SHEL’S AND FRANK’S EXCELLENT ECUADOR ADVENTURECuenca — the dream is real: EcuADORE

May 16, 2010

Editor’s note: This is the final installment of a multi-part series chronicling the adventures of Shel and Frank Drake on their first visit to Ecuador. Frank is a travel writer and Shel is a professional travel photographer.

After breakfast at the sushi joint, we took a cab to the airport ($3 this time) and met the Avis agent, who’d learned her English in New York middle and high schools and rented us a five-speed Chevy something, smaller than an Aveo.

Still extending the Cuenca concentric circles, our first stop was at Banos, the suburb a few kilometers southwest of the city known for its resort, Hosteria Duran, which boasts four swimming pools fed by 100-degree thermal waters, along with tennis and racquetball courts, spa and fitness center, expensive restaurant, and hotel rooms, we figured, to match. Everyone in the pools wears a black bathing cap, sold at the concession counter for $3.

Construction on the main road back to the city detoured us into a signless purgatory, but we just followed the flow of Saturday-morning traffic on several sandy paths till we were heading north again and onto the Panamericana.

We continued north a ways, then cut east, following a canyon past Bulcay and into Gualaceo.
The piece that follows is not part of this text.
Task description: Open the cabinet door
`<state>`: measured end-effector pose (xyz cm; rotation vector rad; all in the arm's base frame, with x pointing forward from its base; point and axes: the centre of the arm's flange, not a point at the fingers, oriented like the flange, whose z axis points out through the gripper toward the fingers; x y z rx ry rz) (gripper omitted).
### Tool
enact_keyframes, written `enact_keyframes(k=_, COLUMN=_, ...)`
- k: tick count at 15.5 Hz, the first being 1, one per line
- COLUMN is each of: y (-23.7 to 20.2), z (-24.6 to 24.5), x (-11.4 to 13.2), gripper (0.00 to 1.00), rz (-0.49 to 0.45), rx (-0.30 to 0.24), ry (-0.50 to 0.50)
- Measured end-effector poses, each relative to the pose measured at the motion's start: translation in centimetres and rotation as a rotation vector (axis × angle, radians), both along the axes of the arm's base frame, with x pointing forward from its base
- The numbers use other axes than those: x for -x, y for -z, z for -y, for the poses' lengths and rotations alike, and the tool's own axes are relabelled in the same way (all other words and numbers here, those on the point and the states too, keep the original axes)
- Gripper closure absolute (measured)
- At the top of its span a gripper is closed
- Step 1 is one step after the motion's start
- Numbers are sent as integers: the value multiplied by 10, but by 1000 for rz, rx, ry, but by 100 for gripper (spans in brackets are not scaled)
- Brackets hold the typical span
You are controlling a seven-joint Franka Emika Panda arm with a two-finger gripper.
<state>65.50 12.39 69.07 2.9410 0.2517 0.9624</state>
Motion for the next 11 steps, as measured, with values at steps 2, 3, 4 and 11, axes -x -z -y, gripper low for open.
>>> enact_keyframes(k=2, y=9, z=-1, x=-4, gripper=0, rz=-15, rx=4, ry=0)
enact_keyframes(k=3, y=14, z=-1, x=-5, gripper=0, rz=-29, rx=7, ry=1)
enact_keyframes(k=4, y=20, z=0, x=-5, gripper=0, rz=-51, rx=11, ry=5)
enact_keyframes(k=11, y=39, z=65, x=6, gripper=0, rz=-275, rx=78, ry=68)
Here, we stopped off at Ecuagenera — Orquideas del Ecuador, a world-class orchid operation where we met Jose “Pepe” Portilla, the company president. He, too, spoke excellent English thanks to years working at a restaurant in Manhattan; he told us that at one time, 200 fellow townspeople worked at his boss’s restaurants in New York. Pepe took us on a splendid half-hour tour of the farm ($6 for the two of us) and Shel was in flower-photo heaven; she shot so many gorgeous frames and this is such an interesting story that I’ll write it up as a separate episode. Stay tuned.

We lunched in a restaurant with a big bar and a dozen tableclothed tables and a $12 lunch tab — fancy, we felt, for such a small town, but as always, we had zero complaints about the quality and quantity of the food.
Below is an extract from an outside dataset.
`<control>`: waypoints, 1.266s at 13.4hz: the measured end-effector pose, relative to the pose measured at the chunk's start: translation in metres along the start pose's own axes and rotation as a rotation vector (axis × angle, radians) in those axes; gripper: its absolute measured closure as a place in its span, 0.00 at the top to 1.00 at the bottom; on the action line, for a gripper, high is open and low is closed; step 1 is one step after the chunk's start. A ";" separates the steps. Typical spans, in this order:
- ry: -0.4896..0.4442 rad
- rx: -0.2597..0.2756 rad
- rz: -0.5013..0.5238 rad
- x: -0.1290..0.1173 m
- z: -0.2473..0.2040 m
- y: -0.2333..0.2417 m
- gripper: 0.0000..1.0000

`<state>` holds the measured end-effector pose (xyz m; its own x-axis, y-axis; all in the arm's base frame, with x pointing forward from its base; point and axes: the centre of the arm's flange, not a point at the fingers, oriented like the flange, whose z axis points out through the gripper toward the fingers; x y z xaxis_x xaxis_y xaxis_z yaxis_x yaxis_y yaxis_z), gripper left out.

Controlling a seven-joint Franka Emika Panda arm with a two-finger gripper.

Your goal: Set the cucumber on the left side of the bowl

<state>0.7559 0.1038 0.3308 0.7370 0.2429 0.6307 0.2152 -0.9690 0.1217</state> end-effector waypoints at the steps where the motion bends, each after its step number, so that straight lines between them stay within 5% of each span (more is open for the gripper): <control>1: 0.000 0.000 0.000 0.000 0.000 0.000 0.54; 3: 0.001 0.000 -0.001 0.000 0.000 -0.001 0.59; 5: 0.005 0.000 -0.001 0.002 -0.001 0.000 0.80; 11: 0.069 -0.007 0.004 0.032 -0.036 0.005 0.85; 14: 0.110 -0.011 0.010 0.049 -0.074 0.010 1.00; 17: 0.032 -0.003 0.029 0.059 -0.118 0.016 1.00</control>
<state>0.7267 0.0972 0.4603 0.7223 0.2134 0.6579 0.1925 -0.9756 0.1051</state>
And then it was back to the Pana to continue north. Only we got a little off track and wound up on back streets, navigating a maze of construction cones, potholes, soft shoulders, and single lanes, mile after dusty mile, agonizingly slow. Wondering if we had to come back this way too, my mood began to sour. Azogues is no doubt a splendid town; I’m sure we’ll pass through there again and give it its due. But this time I was relieved to leave it, finally, behind, when we picked up the signs to Biblian and rejoined the Panamericana.

My spirits lifted at the sight of Biblian, which the Moon guide calls “more of a church with a town than a town with a church.” From the Pana we had a great view of the Sanctuario de la Virgen del Rocio, with its commanding presence at the top of the hill, houses seeming to bow at its feet.

Past Biblian, the highway started to climb. Up up and away it went, with frequent construction zones, three lanes narrowed to two. We slowed up again, one among a parade of cars following trucks and buses into the highlands.

By now I was looking at the clock and getting antsy; it had taken us all day to get this far, and at 4:30 or so, we had only a couple hours of daylight remaining, and I didn’t relish driving in the dark, especially with the construction mess below. Also, now I was really tired and as we continued to head into the heavens, my disposition went straight to hell.

That was when Shel started looking at the map, figuring out where we were and where I wanted to go, promoting the “fun” of stretching the exploring envelope, making it known that the edge of her concentric circle had yet to be reached. So up we continued to go, and I must admit it’s breathtaking country, green as Ireland and rolling as Sonoma and as full of sky as Montana. But Shel couldn’t tell how far Canar, the next town, was, or how long it would take to go from there on to Ingapirca, Ecuador’s best Incan ruins, a showcase for the Egyptian-like masonry of the 15th-century South American empire, our ultimate destination for the day.

But here it was five o’clock and we were still ascending and dodging cones and stones and with 90 minutes till dark, I got hit full force with travel fatigue. It’s happened many times in the past and I’m sure it’ll happen many times in the future, but here it was again. Damn, I sighed, one more day to complete the perfect trip, only to hit a wall — splat! — and lose my will to persevere.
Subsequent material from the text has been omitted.